#### WHAT NEEDS TO BE DONE:
Make an exact copy of the lines starting at the top of the listing below and ending at the line that contains "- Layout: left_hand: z", inclusive.

---

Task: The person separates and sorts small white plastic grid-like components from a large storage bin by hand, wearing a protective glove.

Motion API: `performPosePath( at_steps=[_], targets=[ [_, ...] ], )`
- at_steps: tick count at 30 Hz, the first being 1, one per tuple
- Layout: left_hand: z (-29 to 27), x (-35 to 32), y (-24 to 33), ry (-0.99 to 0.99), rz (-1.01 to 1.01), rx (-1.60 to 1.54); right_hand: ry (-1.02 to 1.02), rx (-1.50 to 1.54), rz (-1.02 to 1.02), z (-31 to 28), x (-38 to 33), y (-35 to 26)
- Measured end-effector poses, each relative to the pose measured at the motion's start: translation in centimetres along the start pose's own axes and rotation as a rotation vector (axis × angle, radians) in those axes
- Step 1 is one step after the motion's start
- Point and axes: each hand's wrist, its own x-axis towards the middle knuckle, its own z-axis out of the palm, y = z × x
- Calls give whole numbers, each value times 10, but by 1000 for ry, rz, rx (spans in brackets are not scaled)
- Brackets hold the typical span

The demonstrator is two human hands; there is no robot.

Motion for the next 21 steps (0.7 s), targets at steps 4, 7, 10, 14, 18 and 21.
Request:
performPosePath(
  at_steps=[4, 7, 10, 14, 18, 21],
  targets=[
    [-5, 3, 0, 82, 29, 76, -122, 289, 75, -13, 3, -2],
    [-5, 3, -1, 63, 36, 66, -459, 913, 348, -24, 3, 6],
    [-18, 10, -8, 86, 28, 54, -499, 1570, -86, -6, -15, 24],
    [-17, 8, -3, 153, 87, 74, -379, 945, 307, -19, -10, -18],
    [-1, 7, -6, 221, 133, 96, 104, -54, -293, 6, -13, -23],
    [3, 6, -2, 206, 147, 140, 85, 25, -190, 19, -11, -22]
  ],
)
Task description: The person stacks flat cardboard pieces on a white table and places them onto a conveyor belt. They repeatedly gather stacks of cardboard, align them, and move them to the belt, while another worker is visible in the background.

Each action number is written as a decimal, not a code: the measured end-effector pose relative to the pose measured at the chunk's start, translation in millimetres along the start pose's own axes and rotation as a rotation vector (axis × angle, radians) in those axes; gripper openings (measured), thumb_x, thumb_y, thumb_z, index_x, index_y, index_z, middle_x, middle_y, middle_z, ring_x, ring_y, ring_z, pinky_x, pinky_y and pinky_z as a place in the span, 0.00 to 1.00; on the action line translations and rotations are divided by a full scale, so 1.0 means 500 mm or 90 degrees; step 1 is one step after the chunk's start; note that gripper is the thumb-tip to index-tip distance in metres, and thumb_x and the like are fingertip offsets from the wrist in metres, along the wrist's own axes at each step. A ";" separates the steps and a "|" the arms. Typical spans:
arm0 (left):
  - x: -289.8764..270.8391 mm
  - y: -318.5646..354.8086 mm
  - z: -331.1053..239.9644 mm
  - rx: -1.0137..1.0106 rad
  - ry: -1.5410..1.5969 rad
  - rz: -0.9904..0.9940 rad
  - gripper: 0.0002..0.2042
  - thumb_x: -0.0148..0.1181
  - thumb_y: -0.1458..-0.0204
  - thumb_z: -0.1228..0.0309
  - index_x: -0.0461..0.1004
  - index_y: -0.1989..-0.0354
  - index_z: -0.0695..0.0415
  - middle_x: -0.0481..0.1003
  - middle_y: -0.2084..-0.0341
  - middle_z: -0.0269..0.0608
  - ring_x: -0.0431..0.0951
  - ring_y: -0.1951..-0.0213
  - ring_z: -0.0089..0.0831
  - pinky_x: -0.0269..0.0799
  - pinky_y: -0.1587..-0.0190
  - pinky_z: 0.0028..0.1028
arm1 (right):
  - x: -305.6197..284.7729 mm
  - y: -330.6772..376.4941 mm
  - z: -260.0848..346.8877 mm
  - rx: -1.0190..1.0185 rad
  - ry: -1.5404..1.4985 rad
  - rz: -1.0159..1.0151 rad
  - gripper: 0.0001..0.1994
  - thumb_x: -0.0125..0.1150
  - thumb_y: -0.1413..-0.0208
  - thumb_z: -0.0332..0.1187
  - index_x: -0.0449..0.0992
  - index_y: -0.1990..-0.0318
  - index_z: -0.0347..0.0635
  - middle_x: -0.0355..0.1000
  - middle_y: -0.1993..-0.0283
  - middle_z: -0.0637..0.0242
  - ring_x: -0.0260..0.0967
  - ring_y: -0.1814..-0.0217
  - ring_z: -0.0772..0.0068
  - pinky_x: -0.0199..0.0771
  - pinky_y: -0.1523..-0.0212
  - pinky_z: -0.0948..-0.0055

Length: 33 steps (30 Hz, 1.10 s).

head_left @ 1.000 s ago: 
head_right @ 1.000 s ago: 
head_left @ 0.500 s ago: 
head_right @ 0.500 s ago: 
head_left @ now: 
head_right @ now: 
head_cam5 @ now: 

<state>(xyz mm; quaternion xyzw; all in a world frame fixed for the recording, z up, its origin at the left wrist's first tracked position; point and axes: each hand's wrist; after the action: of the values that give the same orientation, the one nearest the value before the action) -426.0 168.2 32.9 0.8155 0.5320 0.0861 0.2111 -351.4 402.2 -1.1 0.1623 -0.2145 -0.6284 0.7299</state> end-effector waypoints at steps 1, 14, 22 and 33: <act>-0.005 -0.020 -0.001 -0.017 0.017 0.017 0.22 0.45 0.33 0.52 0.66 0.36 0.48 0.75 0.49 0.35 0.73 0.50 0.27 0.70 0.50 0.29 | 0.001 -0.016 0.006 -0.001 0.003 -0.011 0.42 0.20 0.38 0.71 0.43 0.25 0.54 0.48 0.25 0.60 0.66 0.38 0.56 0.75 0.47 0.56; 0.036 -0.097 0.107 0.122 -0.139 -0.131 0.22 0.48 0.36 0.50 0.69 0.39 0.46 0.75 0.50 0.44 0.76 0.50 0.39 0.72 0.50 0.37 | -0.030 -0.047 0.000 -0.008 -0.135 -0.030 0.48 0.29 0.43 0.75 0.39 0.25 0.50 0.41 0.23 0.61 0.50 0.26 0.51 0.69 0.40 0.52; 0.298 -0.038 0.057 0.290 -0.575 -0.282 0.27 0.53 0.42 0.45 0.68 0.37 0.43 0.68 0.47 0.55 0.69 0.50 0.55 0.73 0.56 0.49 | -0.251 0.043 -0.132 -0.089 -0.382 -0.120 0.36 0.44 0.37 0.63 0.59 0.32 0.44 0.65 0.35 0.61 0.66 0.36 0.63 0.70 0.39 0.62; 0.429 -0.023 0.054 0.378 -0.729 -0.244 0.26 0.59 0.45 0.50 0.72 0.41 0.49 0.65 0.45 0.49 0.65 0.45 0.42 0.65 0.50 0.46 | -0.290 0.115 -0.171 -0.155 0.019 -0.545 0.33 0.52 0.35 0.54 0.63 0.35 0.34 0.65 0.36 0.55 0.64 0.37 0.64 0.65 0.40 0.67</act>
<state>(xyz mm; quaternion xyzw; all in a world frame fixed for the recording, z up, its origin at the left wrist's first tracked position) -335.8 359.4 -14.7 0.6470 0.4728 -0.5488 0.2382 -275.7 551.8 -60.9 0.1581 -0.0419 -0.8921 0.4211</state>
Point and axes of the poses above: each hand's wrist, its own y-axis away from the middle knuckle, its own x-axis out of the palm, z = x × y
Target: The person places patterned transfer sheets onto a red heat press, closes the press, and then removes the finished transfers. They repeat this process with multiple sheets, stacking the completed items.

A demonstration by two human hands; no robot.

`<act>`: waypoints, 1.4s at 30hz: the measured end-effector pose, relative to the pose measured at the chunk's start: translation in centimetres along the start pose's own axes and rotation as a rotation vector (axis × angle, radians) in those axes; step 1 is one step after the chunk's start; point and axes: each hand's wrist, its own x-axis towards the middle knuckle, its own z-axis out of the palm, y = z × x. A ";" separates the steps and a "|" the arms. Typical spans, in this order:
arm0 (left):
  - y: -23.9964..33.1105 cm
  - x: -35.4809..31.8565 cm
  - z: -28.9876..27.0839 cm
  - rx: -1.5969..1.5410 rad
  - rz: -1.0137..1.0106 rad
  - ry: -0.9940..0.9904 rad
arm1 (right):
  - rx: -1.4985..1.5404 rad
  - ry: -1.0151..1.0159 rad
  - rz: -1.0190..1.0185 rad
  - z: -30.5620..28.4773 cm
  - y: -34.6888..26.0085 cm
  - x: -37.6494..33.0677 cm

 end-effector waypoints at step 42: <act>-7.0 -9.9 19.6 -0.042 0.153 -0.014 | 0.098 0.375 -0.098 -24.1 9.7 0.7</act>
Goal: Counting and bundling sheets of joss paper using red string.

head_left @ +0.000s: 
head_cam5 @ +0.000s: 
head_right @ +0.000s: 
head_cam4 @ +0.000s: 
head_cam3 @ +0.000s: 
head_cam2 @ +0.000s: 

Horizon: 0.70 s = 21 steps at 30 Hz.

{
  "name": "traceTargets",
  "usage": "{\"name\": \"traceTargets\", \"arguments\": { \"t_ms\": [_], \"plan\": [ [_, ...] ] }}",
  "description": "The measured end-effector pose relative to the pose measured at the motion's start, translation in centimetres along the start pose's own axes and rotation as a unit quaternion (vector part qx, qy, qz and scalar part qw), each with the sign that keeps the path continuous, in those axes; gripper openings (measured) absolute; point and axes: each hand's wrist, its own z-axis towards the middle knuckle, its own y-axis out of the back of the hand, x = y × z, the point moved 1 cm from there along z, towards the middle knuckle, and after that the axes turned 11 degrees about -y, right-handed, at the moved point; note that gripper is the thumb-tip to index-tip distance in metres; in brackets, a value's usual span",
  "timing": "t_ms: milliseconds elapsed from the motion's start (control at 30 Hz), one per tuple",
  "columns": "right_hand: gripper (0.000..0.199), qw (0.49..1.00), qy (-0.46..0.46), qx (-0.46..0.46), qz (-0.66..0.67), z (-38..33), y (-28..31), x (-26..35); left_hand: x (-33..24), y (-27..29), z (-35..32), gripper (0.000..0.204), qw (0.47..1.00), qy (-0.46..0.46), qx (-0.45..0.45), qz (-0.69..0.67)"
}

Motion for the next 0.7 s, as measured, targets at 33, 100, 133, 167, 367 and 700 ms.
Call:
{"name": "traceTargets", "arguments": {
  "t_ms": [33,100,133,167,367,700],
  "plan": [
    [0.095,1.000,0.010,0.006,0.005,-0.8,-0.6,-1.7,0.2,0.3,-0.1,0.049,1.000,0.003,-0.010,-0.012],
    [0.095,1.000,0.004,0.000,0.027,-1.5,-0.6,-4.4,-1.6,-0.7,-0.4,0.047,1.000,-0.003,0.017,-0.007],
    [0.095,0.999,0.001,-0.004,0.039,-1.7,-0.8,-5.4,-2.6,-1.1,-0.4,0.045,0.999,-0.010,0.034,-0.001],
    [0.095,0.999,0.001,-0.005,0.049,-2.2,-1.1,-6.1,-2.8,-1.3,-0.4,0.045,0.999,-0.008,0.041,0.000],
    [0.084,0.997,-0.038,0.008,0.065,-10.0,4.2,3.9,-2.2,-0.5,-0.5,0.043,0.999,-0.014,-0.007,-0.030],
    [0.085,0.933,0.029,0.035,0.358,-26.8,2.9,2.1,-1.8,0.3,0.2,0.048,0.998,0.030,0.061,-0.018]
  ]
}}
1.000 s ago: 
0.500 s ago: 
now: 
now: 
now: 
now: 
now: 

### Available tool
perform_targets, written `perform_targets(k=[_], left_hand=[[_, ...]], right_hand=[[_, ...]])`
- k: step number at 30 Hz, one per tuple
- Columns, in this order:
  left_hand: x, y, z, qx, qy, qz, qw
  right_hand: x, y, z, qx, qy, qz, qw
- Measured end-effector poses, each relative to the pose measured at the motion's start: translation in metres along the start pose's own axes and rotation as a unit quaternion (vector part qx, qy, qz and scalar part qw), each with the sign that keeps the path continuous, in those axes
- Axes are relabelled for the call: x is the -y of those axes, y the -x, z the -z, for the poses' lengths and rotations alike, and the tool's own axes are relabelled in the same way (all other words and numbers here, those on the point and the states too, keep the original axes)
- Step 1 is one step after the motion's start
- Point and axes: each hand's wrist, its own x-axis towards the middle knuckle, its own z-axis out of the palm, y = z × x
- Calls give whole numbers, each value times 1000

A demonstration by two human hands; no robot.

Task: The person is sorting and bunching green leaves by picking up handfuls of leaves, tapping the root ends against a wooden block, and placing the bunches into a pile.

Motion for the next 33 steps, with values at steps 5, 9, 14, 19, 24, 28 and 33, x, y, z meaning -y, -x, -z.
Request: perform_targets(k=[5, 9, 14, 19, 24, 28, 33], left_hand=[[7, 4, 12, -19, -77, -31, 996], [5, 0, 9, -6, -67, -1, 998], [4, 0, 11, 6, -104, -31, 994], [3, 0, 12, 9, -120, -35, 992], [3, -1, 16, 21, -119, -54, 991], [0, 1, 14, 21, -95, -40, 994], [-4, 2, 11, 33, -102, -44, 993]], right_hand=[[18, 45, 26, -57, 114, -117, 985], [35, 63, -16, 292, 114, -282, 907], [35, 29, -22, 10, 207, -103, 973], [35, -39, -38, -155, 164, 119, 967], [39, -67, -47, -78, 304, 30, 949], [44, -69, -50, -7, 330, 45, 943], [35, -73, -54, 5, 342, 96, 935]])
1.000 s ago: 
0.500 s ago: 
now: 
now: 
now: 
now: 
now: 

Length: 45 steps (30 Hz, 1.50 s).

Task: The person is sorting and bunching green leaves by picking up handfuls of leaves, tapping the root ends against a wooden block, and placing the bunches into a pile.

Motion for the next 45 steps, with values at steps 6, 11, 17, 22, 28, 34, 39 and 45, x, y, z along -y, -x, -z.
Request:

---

#### ANSWER SPACE:
Task: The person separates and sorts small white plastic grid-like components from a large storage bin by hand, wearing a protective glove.

Motion API: `performPosePath( at_steps=[_], targets=[ [_, ...] ], )`
- at_steps: tick count at 30 Hz, the first being 1, one per tuple
- Layout: left_hand: z (-29 to 27), x (-35 to 32), y (-24 to 33), ry (-0.99 to 0.99), rz (-1.01 to 1.01), rx (-1.60 to 1.54); right_hand: ry (-1.02 to 1.02), rx (-1.50 to 1.54), rz (-1.02 to 1.02), z (-31 to 28), x (-38 to 33), y (-35 to 26)

Nothing more is required for this answer.